What you are asked to do: Please retype the data that follows, starting at the line containing "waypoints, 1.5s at" and stopping after the last line.

[Material provided Boundary: Start]

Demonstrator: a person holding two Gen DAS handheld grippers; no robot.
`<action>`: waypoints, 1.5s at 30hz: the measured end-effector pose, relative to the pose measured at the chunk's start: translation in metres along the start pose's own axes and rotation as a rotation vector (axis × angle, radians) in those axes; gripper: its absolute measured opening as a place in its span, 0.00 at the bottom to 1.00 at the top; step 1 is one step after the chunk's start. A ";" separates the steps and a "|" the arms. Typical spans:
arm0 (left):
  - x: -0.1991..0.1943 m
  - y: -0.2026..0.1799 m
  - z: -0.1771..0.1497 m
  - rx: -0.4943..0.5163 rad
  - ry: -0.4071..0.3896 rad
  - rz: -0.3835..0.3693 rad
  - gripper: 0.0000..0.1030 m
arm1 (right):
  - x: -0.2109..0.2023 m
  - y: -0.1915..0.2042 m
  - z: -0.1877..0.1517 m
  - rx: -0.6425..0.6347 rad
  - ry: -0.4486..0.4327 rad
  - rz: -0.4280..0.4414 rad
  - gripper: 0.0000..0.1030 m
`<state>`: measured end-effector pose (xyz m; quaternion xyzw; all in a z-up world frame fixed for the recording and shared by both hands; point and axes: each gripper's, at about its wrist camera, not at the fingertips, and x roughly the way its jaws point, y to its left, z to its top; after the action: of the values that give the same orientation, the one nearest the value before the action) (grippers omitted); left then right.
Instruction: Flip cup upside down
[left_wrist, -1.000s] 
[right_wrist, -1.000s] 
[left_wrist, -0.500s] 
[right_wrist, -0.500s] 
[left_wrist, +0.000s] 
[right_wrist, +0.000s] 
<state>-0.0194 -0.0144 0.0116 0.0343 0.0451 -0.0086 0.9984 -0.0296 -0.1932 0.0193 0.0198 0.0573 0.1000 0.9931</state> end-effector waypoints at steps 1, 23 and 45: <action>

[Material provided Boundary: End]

Task response:
`<action>`: waypoints, 1.5s at 30hz: the measured end-effector pose, relative to the pose measured at the chunk's start: translation in metres along the start pose's own axes and rotation as a rotation vector (axis × angle, radians) in those axes; gripper: its absolute measured opening as a place in its span, 0.00 at the bottom to 1.00 at the top; step 1 is one step after the chunk's start. A ";" separates the steps and a "|" the arms. Typical spans:
arm0 (left):
  - x: -0.1991..0.1943 m
  - y: -0.2026..0.1799 m
  - z: -0.1771..0.1497 m
  - rx: -0.4943..0.5163 rad
  - ry: -0.4071..0.3896 rad
  - rz: -0.3835..0.3693 rad
  - gripper: 0.0000..0.1030 m
arm1 (right):
  - x: -0.2109..0.2023 m
  - y: -0.1915..0.2042 m
  - z: -0.1877..0.1517 m
  - rx: -0.6425..0.6347 rad
  - ry: -0.4486..0.4327 rad
  - rz: -0.4280..0.4414 rad
  - gripper: 0.0000..0.1030 m
`<state>`: measured end-effector pose (xyz m; quaternion xyzw; all in a z-up world frame fixed for the recording and shared by both hands; point and axes: each gripper's, at about its wrist camera, not at the fingertips, and x roughly the way its jaws point, y to its left, z to its top; after the action: of the values that give the same orientation, the one nearest the value before the action) (grippers omitted); left then right.
Instruction: Flip cup upside down
[left_wrist, -1.000s] 
[right_wrist, -1.000s] 
[left_wrist, -0.500s] 
[right_wrist, -0.500s] 
[left_wrist, +0.000s] 
[right_wrist, +0.000s] 
<state>-0.0194 -0.0144 0.0116 0.0343 0.0451 -0.0086 0.9984 -0.0296 -0.1932 0.0193 0.0198 0.0573 0.1000 0.9931</state> end-effector waypoints at steps 1, 23 and 45: <action>

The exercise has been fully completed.